Interpellé par ce discours, le comte prend le temps de se resservir un verre.

— Et pourquoi ferais-tu exception à la règle  ? Pourquoi ne me détesterais-tu pas, toi aussi  ?

— Je... Je ne sais pas... Je crois que je suis tombée amoureuse de vous dès le premier jour. Et même avant  : c'est comme si quelque chose m'avait attiré à vous, une force qu'on ne peut pas comprendre, qui nous dépasse. Voilà pourquoi je suis venue à Antyla, voilà pourquoi j'ai tout accepté alors que c'était contraire à mes intérêts les plus évidents.

Oltar réfléchit. Ce n'est pas la première fois qu'il suscite de l'amour chez quelqu'un. Mais chaque fois, c'était grâce à la tromperie, en se faisant passer pour ce qu'il n'était pas et en disant à sa victime ce qu'elle avait envie d'entendre. Que quelqu'un puisse l'aimer pour ce qu'il est vraiment, sachant très bien tout ce qu'il a fait et est capable de faire, c'est totalement nouveau et inattendu.

— Et puis-je savoir comment tu envisages la suite des événements  ? Tu n'espères tout de même pas que je te demande en mariage  !

Anaïs baisse la tête.

— Je ne suis qu'une fille de rien  ; je n'en demande pas tant. Je suis juste venue me donner à vous. Faites de moi ce que bon vous semblera  !
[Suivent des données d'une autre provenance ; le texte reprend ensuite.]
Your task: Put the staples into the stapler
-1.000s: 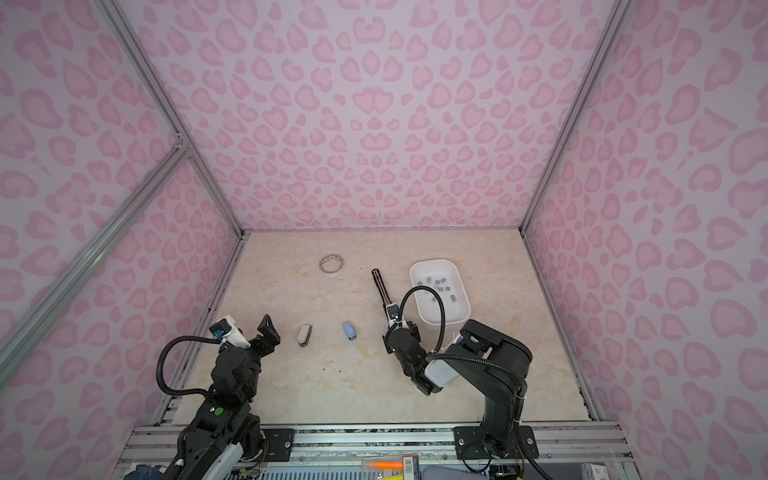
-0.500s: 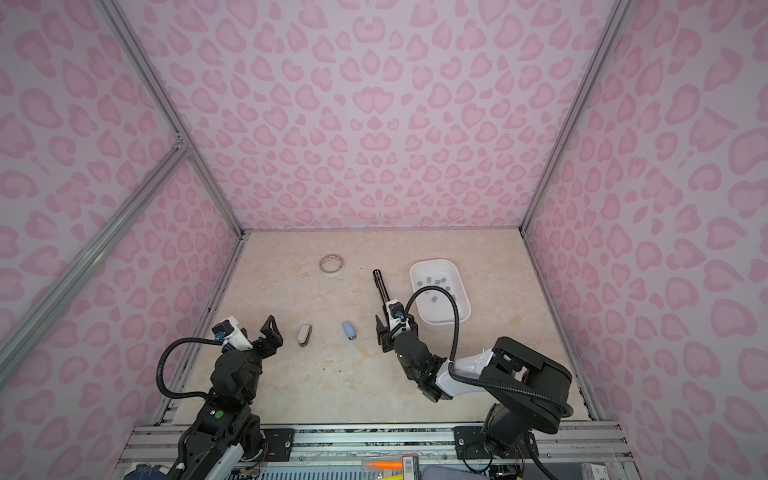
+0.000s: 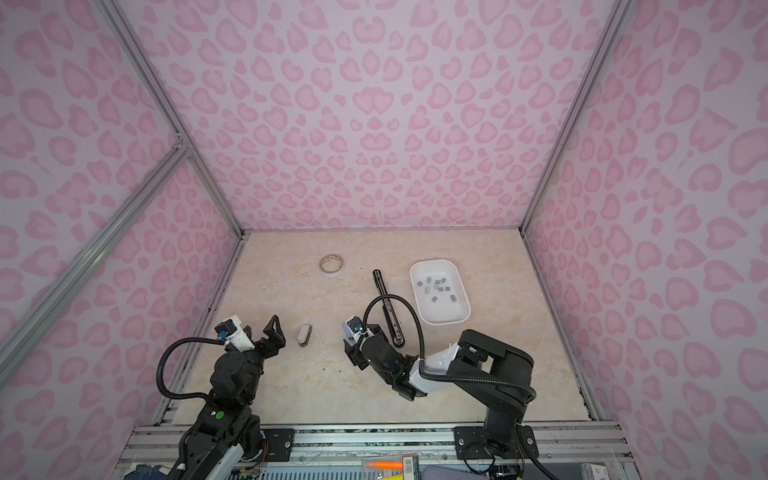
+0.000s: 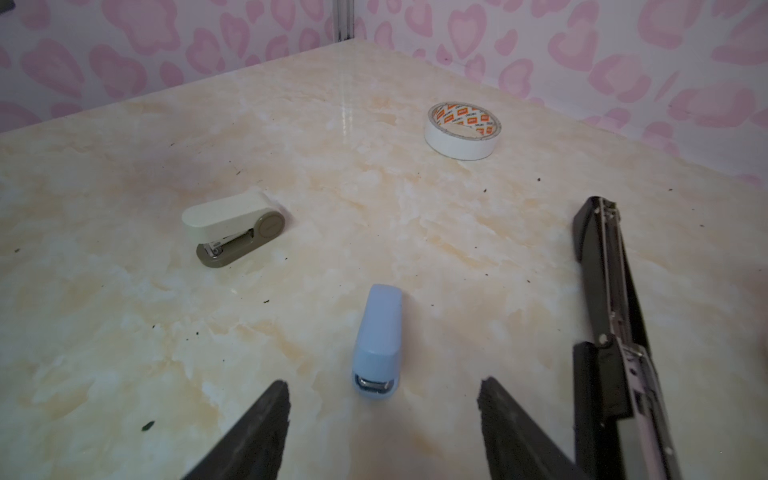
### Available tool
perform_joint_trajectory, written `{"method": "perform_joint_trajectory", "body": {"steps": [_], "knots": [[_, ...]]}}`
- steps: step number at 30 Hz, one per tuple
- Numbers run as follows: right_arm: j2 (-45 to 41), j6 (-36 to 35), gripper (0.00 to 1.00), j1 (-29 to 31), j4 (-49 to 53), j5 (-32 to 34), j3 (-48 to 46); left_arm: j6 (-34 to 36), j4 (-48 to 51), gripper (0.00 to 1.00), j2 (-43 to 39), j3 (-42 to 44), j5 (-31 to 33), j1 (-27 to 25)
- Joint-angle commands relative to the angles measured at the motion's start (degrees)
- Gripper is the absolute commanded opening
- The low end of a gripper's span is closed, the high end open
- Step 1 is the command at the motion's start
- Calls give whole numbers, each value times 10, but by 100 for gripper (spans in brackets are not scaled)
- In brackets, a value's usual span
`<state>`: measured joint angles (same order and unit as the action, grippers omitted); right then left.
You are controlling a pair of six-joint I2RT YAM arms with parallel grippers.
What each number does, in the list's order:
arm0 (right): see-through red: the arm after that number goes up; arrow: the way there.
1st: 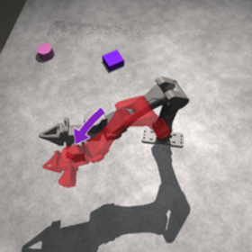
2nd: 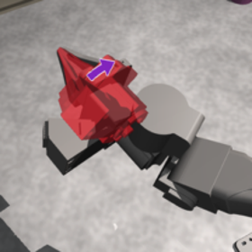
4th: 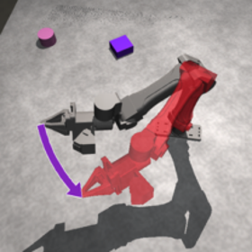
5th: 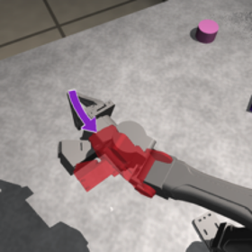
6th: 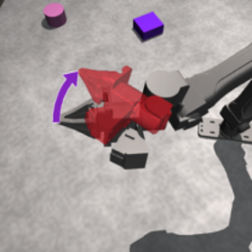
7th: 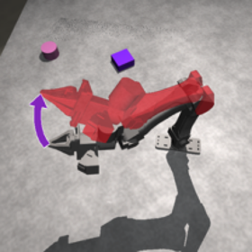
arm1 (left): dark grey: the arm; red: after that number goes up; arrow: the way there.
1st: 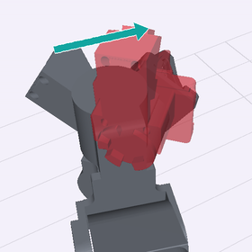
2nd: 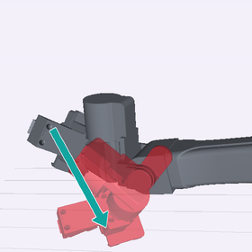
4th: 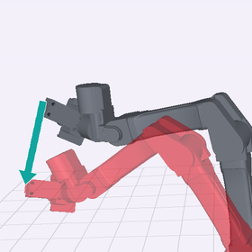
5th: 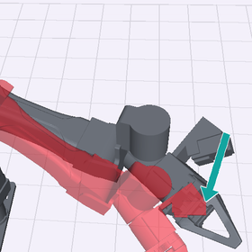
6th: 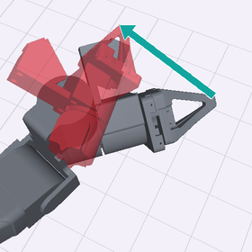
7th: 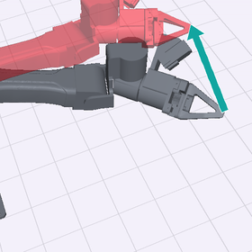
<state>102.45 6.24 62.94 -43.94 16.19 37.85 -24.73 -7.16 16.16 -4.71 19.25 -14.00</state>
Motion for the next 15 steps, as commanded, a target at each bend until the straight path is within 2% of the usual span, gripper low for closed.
{"method": "perform_joint_trajectory", "body": {"steps": [1,8,15], "knots": [[37,-7,72,0,3,-6,24,5,-24,90,1,3,-7,0],[112,6,70,-23,14,19,61,7,-26,90,1,4,-12,0],[126,29,65,-68,-29,-6,41,7,-30,90,6,4,-14,0]]}}
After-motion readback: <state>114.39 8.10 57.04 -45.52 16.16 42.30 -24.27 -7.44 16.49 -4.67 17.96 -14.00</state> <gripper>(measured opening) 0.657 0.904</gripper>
Il pourrait toujours se nourrir d'elle. Malheureusement, si elle est vierge, elle n'est pas de sang noble. Sa magie fonctionne beaucoup moins bien avec les roturières. Tout au plus pourra-t-elle lui servir le temps de terminer cette guerre. C'est déjà ça. Quoique... À bien y réfléchir, elle pourrait peut-être s'avérer bien plus utile. Car n'est-elle pas sincèrement amoureuse de lui  ? Et l'amour n'est-il pas un formidable amplificateur d'énergie  ? C'est bien connu  : dans tous les contes de fée, le baiser d'amour sincère accomplit des miracles. Si le comte n'a jamais misé là-dessus, c'est qu'il n'envisageait pas sérieusement que quiconque puisse un jour tomber amoureux de lui. Il a donc préféré se concentrer sur des méthodes plus fiables. Mais aujourd'hui que la chance lui sourit et que l'amour vient frapper à sa porte, n'y a-t-il pas là une formidable occasion à exploiter  ? Une simple servante, certes. Mais une servante amoureuse  ! Ça vaut bien une dizaine de princesses  ! Une victime volontaire, c'est mieux que dix proies récalcitrantes  ! Voilà qui va résoudre d'un coup tous ses problèmes  ! Grâce à elle, il pourra se passer de ses ex-épouses. Autre avantage  : il ne devra pas avoir peur qu'elle s'évade  ; elle est amoureuse  ! Et tant qu'à faire, pourquoi ne pas la marier pour officialiser leur union  ? Au point où il en est, après tout, il se fiche pas mal de l'opinion des autres. L'avenir soudain lui semble radieux. Avec elle, il va pouvoir disposer d'une source d'énergie abondante à portée de main. L'amour  ! Il ne lui manquait plus que ça  ! Maintenant, c'est sûr  : plus personne ne peut rien contre lui. Il a réussi à rassembler tout ce qu'un homme peut rêver de mieux.

Il est invulnérable.

Il est devenu l'égal d'un dieu.

Il s'approche d'Anaïs qui le contemple toujours d'un air timide, un léger sourire aux lèvres et des yeux emplis d'admiration.

Doucement, leurs lèvres s'approchent. Leurs souffles bientôt se mêlent.